Abe was the dominant player in the PLD for more than a decade and is widely believed to have wielded great influence over the administration that followed his after he decided to step down at the end of a second mandate as Prime Minister in September 2020. .
Economic priorities and security imperatives
Perhaps the most immediate problem facing Kishida is the state of the Japanese economy. Growth was weak even before the coronavirus pandemic further took a toll on the economy, with businesses in sectors such as tourism and hospitality struggling and needing help to stay afloat. Even with the pandemic seemingly on the wane, the war in Ukraine has still taken its toll on domestic businesses.
Kishida is tasked with controlling soaring prices of basic necessities – including food and fuel – keeping inflation within acceptable limits and raising wages.
“The problem he faces is that due to the reluctance to raise interest rates and potentially further weaken the economy, Kishida really only has the option to issue new bonds and increase the national debt,” said Go Ito, a politics professor at the University of Tokyo. Meiji University.

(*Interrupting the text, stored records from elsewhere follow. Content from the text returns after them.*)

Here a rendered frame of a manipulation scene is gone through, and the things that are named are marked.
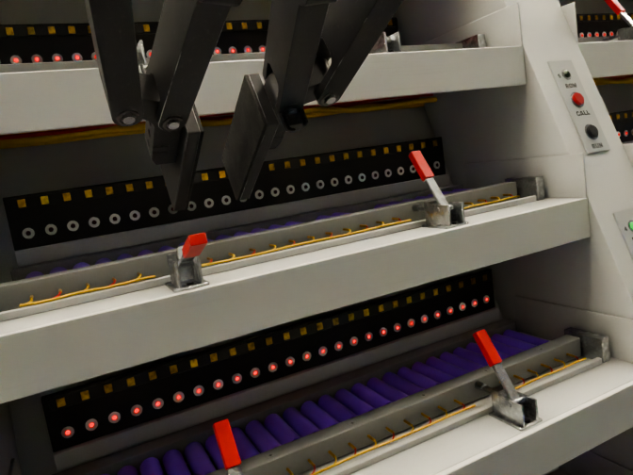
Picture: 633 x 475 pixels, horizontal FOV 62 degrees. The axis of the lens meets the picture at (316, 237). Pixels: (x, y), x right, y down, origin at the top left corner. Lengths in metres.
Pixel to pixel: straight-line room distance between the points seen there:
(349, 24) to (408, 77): 0.37
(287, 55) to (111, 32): 0.07
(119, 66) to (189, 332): 0.26
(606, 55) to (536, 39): 0.12
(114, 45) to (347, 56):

And as he struggles to revive the country’s economy, Kishida must also grapple with a rapidly deteriorating security situation at the country’s borders.

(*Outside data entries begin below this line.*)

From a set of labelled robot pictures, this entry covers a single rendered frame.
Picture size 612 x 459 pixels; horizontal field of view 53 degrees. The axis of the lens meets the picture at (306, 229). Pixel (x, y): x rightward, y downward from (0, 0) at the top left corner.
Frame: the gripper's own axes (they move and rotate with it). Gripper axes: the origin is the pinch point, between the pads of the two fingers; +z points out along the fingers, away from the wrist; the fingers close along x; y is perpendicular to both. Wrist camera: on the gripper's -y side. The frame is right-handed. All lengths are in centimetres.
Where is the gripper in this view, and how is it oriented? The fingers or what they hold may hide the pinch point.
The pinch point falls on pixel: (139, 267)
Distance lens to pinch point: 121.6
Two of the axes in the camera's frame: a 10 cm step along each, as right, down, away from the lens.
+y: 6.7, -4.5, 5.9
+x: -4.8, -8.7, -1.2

“I read that 80% of the candidates said that if elected, they would increase Japan’s defense spending, which is a very high figure,” Ito said. “I’ve never seen security play such a big role in the election, but that’s just a reflection of the state of the world right now.”
“Every night we watch the news and we see what is happening in Ukraine, and it scares people,” he said. “Japan has spent about 1% of its GDP on defense so far, but the feeling is that it needs to go to 2% – and few people disagree.”

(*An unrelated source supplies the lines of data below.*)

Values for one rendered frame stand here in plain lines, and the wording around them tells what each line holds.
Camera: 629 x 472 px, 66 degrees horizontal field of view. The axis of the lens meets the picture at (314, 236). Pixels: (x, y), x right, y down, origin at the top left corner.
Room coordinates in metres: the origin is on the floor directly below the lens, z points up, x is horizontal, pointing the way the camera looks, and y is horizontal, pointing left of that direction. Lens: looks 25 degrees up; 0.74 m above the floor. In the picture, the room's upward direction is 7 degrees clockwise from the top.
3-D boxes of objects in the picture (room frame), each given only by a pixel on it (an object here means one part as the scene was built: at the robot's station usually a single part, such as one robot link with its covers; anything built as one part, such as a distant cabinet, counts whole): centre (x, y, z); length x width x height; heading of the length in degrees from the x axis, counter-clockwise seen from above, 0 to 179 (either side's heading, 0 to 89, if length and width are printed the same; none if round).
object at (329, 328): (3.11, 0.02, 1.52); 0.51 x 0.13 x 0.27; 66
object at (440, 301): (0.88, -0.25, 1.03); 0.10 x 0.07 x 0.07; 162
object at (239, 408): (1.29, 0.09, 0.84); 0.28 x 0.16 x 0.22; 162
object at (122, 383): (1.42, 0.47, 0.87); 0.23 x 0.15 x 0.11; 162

Murakami agrees. “Before the Ukraine crisis, people knew very little about what a war would look like, but now we see it on the news and what used to be just a vague concern is now a very serious and immediate threat,” he said. she stated.
Over the past decade, China has gradually expanded its territorial claims and military capabilities. North Korea, meanwhile, remains unpredictable and appears to be steadily building up its nuclear and long-range missile capabilities.
And Russian military forces have also exercised vigorously in the Pacific in recent months as a show of force.
Become a “normal nation”
While Abe has never been able to garner enough political support to revise the sections of the constitution that specifically limit Japan’s right to operate military forces, Kishida’s latest victory gives him a two-thirds majority in both houses of the Diet to institute change.
“I expect a proposal to rewrite the constitution to be presented within a year, with the simpler issues – such as formalizing Japan’s right to have military forces – fairly easy to introduce. “, Ito said.
Currently, Article 9 of the constitution states that Japan renounces war as a sovereign right and declares that “land, sea and air forces, as well as any other war potential, shall never be maintained “.
The result is that Japan has what it calls self-defense forces, although ultraconservatives have long proposed an amendment that would state that Japan has the right to have a military force.
Abe has repeatedly said he hopes Japan will become a “normal nation” capable of playing a bigger role on the world stage. Sunday’s election gave Kishida the political clout to do just that.